Makgoba is not sensitive to the reality that the 54th Conference in elections outcomes is an attempt at unity, this unity is and remains fragile and in a sense dictates that the ANC president did not come to power by an overwhelming majority, neither does he unilaterally control the top six or the NEC for him to willy-nilly and quickly remove a sitting president without severe ramifications for both party and state. It baffles the mind that the political agenda of Makgoba appears more important than anything. He ties the fate of the poor in a strange narrative to this decision.
We will remember that Makgoba told us the poor would suffer because a politician (Gordhan) in his second coming was fired. Therefore his ideas and an instruction of a carefully targeted cabinet reshuffle in this season may confirm a blindness of loyalty to his favourite politician. Clearly, Makgoba disregards the fact that we have a treasury with a new political leadership and ministry team. He inadvertently told us back then Malusi Gigaba will fail the poor and cannot be trusted to look after the poor.

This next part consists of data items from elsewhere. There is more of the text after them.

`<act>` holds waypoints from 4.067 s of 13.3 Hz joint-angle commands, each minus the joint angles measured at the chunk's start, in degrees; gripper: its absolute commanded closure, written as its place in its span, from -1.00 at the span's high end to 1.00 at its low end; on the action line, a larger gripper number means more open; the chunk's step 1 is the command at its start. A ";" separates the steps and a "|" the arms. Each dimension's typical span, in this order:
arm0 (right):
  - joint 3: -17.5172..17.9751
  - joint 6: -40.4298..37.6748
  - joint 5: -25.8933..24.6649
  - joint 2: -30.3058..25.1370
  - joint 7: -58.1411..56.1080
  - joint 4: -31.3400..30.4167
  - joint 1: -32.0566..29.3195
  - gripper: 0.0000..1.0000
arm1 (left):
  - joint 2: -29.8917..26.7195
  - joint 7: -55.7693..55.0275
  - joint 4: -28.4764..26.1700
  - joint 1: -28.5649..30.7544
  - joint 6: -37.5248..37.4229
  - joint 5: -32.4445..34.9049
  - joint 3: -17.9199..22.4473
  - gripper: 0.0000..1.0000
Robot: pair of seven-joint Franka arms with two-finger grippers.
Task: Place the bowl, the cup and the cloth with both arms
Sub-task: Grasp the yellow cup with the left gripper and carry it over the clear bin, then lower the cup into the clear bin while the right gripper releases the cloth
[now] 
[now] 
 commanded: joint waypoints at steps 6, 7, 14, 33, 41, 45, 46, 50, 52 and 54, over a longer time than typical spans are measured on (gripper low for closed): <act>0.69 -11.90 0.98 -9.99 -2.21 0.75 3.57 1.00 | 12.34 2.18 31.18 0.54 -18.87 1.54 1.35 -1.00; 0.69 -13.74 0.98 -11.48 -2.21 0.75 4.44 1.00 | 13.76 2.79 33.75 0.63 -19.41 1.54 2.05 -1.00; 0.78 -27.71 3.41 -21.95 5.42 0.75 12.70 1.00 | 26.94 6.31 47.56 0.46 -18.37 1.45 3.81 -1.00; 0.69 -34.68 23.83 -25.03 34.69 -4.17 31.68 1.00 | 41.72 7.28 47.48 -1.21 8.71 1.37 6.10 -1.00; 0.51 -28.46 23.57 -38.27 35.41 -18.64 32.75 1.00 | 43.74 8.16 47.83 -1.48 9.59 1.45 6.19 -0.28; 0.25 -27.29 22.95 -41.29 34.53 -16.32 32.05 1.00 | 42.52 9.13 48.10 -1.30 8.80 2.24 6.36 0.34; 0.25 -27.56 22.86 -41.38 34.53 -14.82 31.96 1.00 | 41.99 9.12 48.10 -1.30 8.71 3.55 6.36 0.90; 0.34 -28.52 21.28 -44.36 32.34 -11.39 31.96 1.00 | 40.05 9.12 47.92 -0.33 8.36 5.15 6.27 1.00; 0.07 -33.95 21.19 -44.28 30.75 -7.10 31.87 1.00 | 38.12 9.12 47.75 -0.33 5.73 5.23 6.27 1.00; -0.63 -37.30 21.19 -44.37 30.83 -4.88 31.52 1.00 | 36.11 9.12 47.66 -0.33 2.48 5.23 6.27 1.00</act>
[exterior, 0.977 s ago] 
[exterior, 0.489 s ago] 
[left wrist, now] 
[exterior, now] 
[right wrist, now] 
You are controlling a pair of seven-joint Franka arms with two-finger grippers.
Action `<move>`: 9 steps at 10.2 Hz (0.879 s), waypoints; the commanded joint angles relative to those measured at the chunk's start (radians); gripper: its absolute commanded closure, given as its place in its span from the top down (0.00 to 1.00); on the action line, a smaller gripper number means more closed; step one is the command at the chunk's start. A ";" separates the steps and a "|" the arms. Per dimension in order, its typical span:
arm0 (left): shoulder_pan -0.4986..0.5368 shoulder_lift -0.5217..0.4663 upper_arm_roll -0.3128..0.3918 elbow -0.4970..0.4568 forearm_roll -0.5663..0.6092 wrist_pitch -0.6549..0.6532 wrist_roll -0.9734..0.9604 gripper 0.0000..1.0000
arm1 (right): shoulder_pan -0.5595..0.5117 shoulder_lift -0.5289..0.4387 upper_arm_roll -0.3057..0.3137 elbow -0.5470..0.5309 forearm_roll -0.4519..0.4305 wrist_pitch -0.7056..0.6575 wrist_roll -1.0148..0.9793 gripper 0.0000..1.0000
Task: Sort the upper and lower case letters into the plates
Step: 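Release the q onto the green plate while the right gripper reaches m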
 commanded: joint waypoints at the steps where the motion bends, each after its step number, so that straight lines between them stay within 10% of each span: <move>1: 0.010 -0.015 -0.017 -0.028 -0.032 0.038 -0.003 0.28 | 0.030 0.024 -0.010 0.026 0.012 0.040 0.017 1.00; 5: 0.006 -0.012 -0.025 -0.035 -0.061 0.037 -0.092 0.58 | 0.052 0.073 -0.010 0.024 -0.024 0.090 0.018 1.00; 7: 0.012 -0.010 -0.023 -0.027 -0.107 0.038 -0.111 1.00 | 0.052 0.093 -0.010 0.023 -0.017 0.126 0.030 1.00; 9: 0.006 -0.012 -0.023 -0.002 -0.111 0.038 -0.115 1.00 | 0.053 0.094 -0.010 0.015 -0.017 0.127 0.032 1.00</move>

Lastly, Makgoba is seemingly oblivious to the reality of what a Mbeki recall in damage did to the party, he takes comfort that his views on a Zuma recall is generally endorsed by ANC members. He, therefore, underestimates the potential impact of a Zuma recall on the ANC in like fashion. It is exactly that painful reality of factionalism and personality cult practices that the delegates at this recent conference red carded when they opted to work for unity in rejecting even Ramaphosa’s slate dubbed the winning team.
Makgoba inserts himself into this Zuma recall debate and with this exerts undue pressure on the newly elected ANC leadership in a reckless and ill-advised sense.